Criticism for and against
Although it didn't gross as much money as expected during its first weekend in theaters, only reaching $10.5 million, the film has been very well received by moviegoers.
"Admittedly, my expectations were tempered (do we really need a remake of such a canonical film?), but even if they hadn't been, they would have been exceeded. Kushner's script strikes me as exactly what this kind of 'update' should be: totally rooted in the 1961 original, but unraveling themes, digging into subtexts, delving into issues the original glossed over," said Alissa Wilkinson, a culture reporter and film critic for Vox.
On Rotten Tomatoes, it is noted that West Side Story has a 93% fresh score from critics and 95% fresh from the audience, showing that the public's review is quite positive.
However, on the other side of the coin, critics mention that the connection between the characters did not feel real and that the representation of Puerto Rican culture was based on the same stereotypes of the first version.
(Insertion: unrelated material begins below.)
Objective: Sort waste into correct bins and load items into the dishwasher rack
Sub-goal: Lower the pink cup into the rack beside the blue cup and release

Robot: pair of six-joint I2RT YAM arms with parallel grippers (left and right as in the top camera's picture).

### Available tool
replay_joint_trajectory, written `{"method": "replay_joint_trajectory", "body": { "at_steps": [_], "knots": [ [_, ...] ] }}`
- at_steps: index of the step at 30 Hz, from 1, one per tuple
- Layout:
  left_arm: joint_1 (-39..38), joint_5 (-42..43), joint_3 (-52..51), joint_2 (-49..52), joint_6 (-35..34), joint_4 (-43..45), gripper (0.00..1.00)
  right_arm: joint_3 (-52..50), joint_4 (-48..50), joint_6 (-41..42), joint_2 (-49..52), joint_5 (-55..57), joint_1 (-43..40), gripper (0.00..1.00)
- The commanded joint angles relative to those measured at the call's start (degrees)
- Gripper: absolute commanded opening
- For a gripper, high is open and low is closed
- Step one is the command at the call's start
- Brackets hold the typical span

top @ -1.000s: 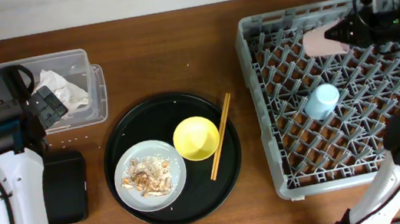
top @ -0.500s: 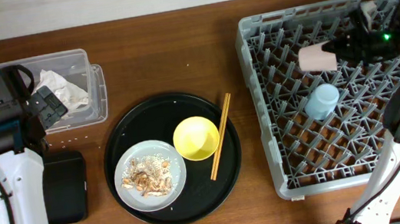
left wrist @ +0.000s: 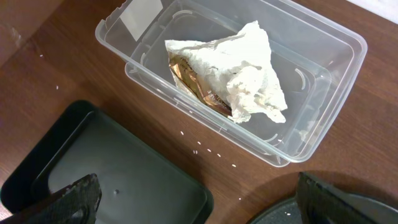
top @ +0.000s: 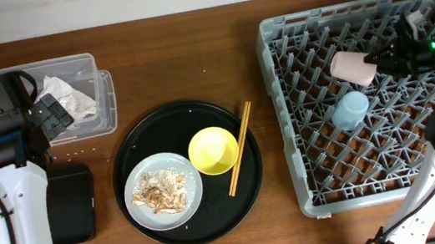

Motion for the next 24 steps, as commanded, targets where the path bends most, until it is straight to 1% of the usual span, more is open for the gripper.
{"method": "replay_joint_trajectory", "body": {
  "at_steps": [1, 5, 8, 12, 15, 19, 20, 24],
  "knots": [
    [0.39, -0.59, 0.26, 0.09, 0.28, 0.07, 0.99, -0.17, -0.2, 4.26, -0.02, 6.16, -2.38, 0.2],
    [0.39, -0.59, 0.26, 0.09, 0.28, 0.07, 0.99, -0.07, 0.44, 10.16, -1.6, 13.18, -5.44, 0.21],
    [0.39, -0.59, 0.26, 0.09, 0.28, 0.07, 0.99, -0.07, 0.37, 11.5, -3.72, 14.99, -7.39, 0.21],
    [0.39, -0.59, 0.26, 0.09, 0.28, 0.07, 0.99, -0.07, 0.92, 15.69, -9.16, 17.27, -8.98, 0.21],
    [0.39, -0.59, 0.26, 0.09, 0.28, 0.07, 0.99, -0.07, 2.54, 19.56, -15.54, 21.33, -8.87, 0.21],
    [0.39, -0.59, 0.26, 0.09, 0.28, 0.07, 0.99, -0.07, 4.5, 19.74, -24.26, 23.04, -6.1, 0.21],
    [0.39, -0.59, 0.26, 0.09, 0.28, 0.07, 0.99, -0.07, 5.01, 19.76, -26.8, 23.04, -4.26, 0.21],
    [0.39, -0.59, 0.26, 0.09, 0.28, 0.07, 0.99, -0.07, 4.9, 19.63, -31.89, 23.02, 2.47, 0.21]
  ]
}}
"Most of these details (about the Sharks) seem like cosmetic changes to correct the sins of the previous versions and, in many ways, the least the filmmakers could do," mentions Andrea González-Ramírez in her review published in The Cut.
Puerto Ricans living in New York, either for years or recently, feel that the film does not end up enhancing their culture as promised.
Amid the struggle among viewers, the film needs to generate $300 million worldwide to break even before it leaves theaters.